Review | "The Time That Remains"

No one has quite captured the Palestinian/Israeli conflict from the Palestinian perspective better than director Elia Suleiman. His unique and often humorous examinations of the tensions that plague the region have drawn both praise and criticism - his 2002 film Divine Intervention causing quite a bit of controversy for being such a pointed satire of Israeli occupation of Palestine.

There is no question about how Suleiman feels about the conflict. His films reflect a deep desire for Palestinian sovereignty, highlighting the essential absurdity of the region's turmoil through droll, Tati-esque humor. But those who see him as anti-Semitic are barking up the wrong tree. Suleiman is a unique and vivid voice for Palestine who is making a peaceful noise through film.

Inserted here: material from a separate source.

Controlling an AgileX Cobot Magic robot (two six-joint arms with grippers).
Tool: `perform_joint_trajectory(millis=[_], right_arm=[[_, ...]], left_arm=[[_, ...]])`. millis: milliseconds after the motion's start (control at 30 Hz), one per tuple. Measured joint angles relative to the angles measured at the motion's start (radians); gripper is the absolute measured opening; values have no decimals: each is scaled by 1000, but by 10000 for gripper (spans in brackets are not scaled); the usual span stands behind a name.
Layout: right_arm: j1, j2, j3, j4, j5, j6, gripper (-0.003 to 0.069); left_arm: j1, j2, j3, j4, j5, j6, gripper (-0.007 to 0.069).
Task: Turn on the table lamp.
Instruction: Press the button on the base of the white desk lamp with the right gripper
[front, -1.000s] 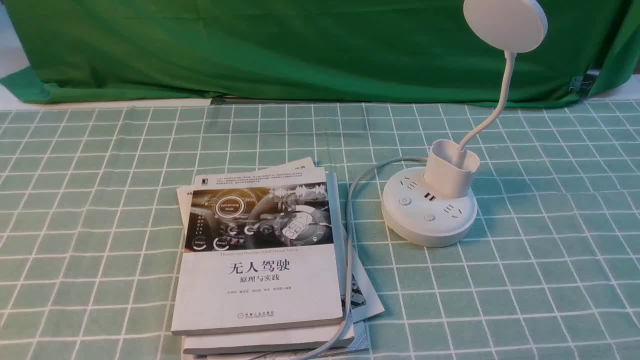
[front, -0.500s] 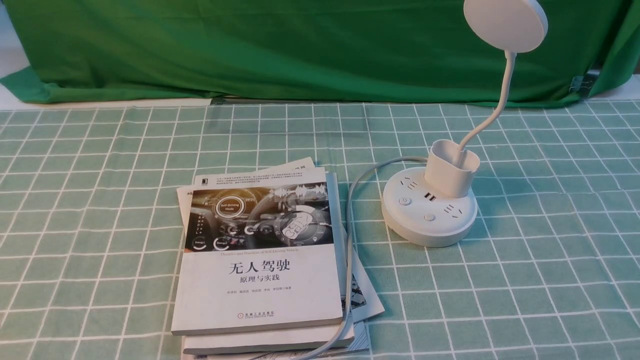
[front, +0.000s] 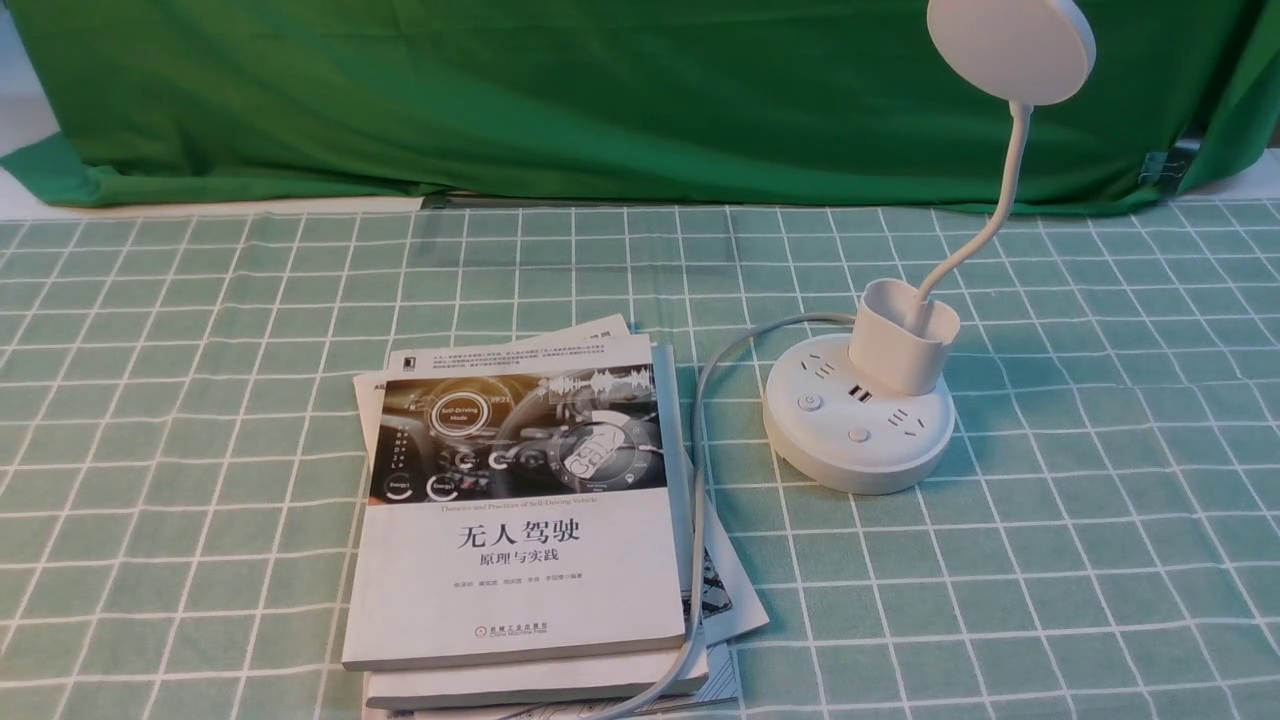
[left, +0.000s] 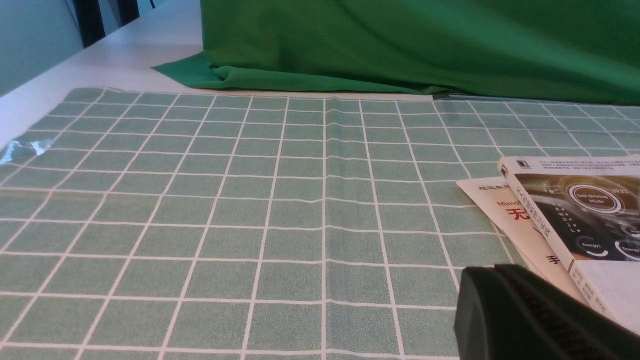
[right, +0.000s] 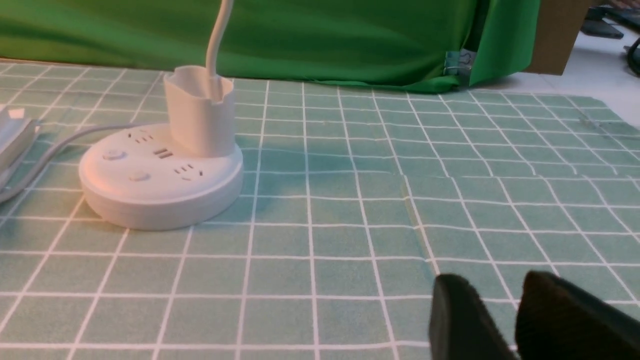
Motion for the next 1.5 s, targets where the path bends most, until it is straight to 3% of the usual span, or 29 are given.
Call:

His latest film, The Time That Remains, is much more personal than his previous work, and in a way, much more serious. It still has that same Tati-like spark and dry sense of humor, but at its core there is a much deeper sadness at work.

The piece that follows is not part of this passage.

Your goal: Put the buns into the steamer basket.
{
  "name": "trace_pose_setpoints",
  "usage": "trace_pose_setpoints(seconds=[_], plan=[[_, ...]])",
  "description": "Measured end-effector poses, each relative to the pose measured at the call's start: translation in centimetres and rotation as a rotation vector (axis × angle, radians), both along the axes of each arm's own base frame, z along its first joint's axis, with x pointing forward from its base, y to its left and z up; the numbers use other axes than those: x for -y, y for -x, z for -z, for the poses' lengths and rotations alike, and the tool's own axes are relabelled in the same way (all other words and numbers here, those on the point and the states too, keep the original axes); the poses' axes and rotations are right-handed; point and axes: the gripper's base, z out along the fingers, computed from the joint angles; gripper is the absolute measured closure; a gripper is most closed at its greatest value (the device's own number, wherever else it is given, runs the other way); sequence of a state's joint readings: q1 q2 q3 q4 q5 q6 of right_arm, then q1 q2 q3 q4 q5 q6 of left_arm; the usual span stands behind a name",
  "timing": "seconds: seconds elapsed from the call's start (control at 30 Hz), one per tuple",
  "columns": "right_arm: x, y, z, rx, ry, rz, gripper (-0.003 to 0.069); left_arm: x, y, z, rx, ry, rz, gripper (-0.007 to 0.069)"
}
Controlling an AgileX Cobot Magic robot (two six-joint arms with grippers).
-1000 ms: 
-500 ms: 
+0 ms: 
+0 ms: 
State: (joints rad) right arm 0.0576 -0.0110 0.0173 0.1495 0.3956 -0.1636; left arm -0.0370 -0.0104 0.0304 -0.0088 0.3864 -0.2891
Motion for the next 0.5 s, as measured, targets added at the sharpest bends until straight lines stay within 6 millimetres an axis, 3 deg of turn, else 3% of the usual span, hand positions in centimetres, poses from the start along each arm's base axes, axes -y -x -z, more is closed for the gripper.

Elia Suleiman, writer and director of THE TIME THAT REMAINS
Photo by Marcel Hartmann

Subtitled "Chronicle of a Present Absentee," The Time That Remains is an autobiographical look at the plight of Palestine since the founding of the state of Israel in 1948. Casting himself as a passive observer (or "present absentee"), Suleiman takes us on a tour of his life, and on a grander scale, the life of a nation that no longer exists (yet another "present absentee"). As Suleiman is a man in search of an identity from childhood, to adolescence, to adulthood, so too is Palestine, a nation that finds itself swallowed by another nation, its people now strangers in their own land.

The film is a series of a vignettes, moments from Suleiman's own life that reflect the absurdities and tragedies of Palestinian life from 1948 to the present. But more so than in the more outright comedic Divine Intervention, The Time That Remains is a film of deep sadness. It is more of an elegy than a farce, despite some truly funny moments (a fight between doctors and police over a wounded man in a bed is a comedic highlight). True to form, however, Suleiman's comedy is not without purpose, and each scene serves to underscore a different absurdity, irony, or tragedy of Palestinian life in Nazareth.

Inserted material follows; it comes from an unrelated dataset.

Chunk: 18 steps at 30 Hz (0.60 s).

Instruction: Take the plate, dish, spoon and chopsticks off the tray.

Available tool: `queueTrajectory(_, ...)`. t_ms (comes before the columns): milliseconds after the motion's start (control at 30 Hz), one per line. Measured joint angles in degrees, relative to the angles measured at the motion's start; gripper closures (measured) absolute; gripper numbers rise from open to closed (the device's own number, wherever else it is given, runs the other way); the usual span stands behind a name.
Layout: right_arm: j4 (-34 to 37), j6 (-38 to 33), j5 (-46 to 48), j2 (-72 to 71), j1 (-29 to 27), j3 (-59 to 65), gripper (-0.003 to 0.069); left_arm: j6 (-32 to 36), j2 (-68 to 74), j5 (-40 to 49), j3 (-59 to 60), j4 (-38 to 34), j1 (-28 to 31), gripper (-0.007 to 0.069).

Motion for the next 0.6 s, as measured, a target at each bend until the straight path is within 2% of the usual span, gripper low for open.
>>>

Saleh Bakri as Fuad in Elia Suleiman’s THE TIME THAT REMAINS
Photo by Marcel Hartmann

The vignette structure of the film has a tendency to feel a bit disjointed, especially as it skips forward in time, but Suleiman has a brilliant eye for composition, and has a perfectly deadpan, melancholy countenance that is reminiscent of Buster Keaton. His presence is sorely missed in the film's first two thirds where his character is younger. His appearance in the final third adds a much needed jolt. His presence is essential as no one quite captures the mood and tone of the film quite like he does. But even when he is not there you can feel him, through the camera's satirical gaze, through the deliberately structured compositions - it is unmistakably Suleiman's work.

The Time That Remains is a deeply personal film for Suleiman, as he uses his own family as a microcosm of a greater Palestinian plight. He has channeled what he saw going on around him into a timeless and haunting evocation of oppression with wit and charm. His touch has always been light, and while he stays true to form, there is unmistakably something deeper at work beneath the surface. Suleiman is a master satirist, and his latest film is not so much an anguished cry of a nation as it is a frank and clear-eyed elegy for a nation in search of an identity, a "present absentee" in search of a home, and a people in search of a voice. In Suleiman, they may have found it.

GRADE - ★★★ (out of four)

THE TIME THAT REMAINS | Directed by Elia Suleiman | Stars Elia Suleiman, Ali Suliman, Saleh Bakri, Amer Hlehel, Lotuf Neusser | Not rated | In Hebrew and Arabic w/English subtitles | Now playing in select cities.